Registration and Listing / U.S. Agent
Registration and listing provides FDA with the location of medical device establishments and summary information about the devices manufactured at those establishments. Knowing where devices are made increases the nation’s ability to prepare for and respond to public health emergencies.
Any foreign establishment must identify a single United States agent (U.S. Agent) for that establishment. Information about a foreign establishment’s U.S. Agent (name, address, telephone and fax numbers, and e-mail address) is part of the establishment registration process. The U.S. Agent must reside in the U.S. or maintain a place of business in the U.S.
All places of business (establishments or facilities) involved in the design, production or distribution of medical devices intended for use in the United States are required to register annually with the FDA. This annual registration incurs an annual establishment registration fee for each establishment or facility involved in the design, production, or distribution of medical devices marketed in the U.S. Registration is based on the FDA fiscal year (October 1 through September 30) and the fee amount is determined annually. The fee reduction enjoyed by companies with an FDA-issued Small Business Determination does not apply to the annual registration fee; all establishments and facilities pay the identical fee for registration with FDA.

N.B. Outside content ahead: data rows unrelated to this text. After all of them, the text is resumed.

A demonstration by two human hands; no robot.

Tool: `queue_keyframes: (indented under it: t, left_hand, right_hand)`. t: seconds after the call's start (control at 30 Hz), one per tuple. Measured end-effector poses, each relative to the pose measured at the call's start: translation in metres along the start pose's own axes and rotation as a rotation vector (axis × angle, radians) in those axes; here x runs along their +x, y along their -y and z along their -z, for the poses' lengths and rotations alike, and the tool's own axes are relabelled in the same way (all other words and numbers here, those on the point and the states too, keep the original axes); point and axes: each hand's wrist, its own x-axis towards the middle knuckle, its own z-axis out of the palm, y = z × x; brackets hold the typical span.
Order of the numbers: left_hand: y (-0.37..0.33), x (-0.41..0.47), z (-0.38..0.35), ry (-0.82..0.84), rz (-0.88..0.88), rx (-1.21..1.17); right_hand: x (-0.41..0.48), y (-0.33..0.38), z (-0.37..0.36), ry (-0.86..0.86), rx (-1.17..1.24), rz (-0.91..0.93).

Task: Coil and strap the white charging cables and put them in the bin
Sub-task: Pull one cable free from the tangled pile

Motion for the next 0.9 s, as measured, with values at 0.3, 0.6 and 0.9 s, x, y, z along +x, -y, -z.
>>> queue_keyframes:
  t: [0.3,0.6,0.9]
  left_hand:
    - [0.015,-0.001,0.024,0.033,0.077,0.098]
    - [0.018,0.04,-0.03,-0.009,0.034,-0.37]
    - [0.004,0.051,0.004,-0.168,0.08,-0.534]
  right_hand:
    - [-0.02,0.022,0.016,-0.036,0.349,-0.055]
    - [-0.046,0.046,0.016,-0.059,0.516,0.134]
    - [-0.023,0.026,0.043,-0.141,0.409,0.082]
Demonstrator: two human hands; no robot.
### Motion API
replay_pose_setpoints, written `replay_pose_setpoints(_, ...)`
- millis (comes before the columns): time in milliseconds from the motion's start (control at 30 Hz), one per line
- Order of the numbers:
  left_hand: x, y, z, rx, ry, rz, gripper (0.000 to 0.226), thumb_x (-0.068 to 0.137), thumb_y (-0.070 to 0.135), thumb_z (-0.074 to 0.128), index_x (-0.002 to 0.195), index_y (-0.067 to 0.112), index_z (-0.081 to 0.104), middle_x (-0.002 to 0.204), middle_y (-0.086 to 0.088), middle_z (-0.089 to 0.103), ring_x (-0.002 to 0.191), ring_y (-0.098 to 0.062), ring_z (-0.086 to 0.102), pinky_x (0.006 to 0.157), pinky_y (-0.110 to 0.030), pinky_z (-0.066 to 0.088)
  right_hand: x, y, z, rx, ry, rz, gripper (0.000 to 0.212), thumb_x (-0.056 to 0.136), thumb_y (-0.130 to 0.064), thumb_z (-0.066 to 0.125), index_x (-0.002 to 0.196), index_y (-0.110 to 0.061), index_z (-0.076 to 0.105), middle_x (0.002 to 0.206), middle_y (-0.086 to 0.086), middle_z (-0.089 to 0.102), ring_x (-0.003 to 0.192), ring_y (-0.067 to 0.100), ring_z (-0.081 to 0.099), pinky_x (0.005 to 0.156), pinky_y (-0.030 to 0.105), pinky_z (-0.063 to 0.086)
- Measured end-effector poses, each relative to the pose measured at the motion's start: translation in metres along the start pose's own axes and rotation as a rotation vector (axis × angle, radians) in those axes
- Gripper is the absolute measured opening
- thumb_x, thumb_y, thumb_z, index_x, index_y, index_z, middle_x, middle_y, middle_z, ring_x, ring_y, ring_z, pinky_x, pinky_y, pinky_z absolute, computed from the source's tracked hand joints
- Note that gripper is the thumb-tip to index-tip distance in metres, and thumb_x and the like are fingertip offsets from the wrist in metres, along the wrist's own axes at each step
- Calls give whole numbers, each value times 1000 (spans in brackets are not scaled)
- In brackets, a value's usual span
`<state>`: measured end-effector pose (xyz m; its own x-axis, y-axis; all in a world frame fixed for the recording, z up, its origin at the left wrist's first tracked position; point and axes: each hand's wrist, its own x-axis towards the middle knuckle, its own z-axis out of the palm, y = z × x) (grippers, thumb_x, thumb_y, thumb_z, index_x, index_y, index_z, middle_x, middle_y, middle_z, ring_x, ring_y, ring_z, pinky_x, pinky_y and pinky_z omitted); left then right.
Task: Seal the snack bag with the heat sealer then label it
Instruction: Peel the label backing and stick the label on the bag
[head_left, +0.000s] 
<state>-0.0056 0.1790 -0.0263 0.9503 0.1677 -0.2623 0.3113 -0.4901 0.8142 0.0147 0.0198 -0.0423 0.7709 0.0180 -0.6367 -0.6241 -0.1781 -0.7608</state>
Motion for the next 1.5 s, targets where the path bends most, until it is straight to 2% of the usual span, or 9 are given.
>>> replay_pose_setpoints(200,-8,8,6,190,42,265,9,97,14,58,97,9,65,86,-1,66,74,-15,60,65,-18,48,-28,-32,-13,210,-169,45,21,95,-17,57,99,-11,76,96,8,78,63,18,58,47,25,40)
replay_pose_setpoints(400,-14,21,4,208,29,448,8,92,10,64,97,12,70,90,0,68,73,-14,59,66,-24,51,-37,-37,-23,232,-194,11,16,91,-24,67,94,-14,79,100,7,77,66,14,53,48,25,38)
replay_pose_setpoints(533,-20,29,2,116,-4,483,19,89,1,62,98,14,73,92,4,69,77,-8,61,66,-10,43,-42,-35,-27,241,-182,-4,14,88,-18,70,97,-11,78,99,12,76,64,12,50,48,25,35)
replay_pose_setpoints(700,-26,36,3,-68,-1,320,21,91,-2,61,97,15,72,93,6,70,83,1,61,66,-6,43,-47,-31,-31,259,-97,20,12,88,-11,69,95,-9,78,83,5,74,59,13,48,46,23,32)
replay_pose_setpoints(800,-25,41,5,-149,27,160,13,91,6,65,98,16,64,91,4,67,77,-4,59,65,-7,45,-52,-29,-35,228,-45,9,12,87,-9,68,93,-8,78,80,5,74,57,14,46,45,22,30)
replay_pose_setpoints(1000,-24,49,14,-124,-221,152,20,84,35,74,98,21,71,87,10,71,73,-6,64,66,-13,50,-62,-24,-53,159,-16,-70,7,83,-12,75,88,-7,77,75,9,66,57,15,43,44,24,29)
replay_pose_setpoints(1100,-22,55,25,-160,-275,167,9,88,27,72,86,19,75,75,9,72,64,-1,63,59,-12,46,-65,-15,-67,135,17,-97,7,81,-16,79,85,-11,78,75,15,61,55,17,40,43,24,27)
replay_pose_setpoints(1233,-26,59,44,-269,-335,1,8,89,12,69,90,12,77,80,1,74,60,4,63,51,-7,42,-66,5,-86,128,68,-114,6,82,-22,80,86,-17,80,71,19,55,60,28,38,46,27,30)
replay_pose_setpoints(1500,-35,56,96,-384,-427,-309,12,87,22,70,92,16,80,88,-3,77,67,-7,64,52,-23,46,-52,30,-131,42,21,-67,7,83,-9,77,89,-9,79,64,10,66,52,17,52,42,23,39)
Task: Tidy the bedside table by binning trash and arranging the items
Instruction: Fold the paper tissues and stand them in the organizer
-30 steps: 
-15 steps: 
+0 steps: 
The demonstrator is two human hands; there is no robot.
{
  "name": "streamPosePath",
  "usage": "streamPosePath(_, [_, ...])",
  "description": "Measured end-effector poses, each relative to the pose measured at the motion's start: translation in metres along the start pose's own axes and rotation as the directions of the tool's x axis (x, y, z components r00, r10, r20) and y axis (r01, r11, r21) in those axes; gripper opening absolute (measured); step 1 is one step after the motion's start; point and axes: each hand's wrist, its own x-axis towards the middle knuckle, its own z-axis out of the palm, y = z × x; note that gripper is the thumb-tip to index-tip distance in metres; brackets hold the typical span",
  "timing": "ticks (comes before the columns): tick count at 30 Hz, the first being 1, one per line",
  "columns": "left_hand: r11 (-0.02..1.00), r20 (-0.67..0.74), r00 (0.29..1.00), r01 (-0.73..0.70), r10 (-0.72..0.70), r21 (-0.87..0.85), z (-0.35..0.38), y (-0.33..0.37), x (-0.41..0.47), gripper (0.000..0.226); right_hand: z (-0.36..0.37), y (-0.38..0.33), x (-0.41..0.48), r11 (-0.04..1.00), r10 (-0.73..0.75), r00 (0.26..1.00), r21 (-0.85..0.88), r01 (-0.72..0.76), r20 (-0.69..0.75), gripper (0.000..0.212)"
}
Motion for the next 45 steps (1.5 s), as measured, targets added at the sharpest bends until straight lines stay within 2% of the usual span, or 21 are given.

All medical devices marketed in the U.S. must be listed with FDA in association with a registered establishment. FDA has defined establishment types and has identified which of these establishment types are required to list associated devices, and the activities that are performed on those devices. For devices that require premarket approval or notification prior to legal marketing in the U.S., the listing activity requires that the applicable premarket submission number be provided.
U.S. Agent / Official Correspondent
The U.S. Agent has limited responsibilities that are outlined below. Note that the U.S. Agent has no FDA requirement for responsibility related to reporting of adverse events under the Medical Device Reporting regulation (21 CFR Part 803) or submitting 510(k) Premarket Notifications (21 CFR Part 807, Subpart E). However, KBC can assist with these additional activities outside of the U.S. Agent responsibilities.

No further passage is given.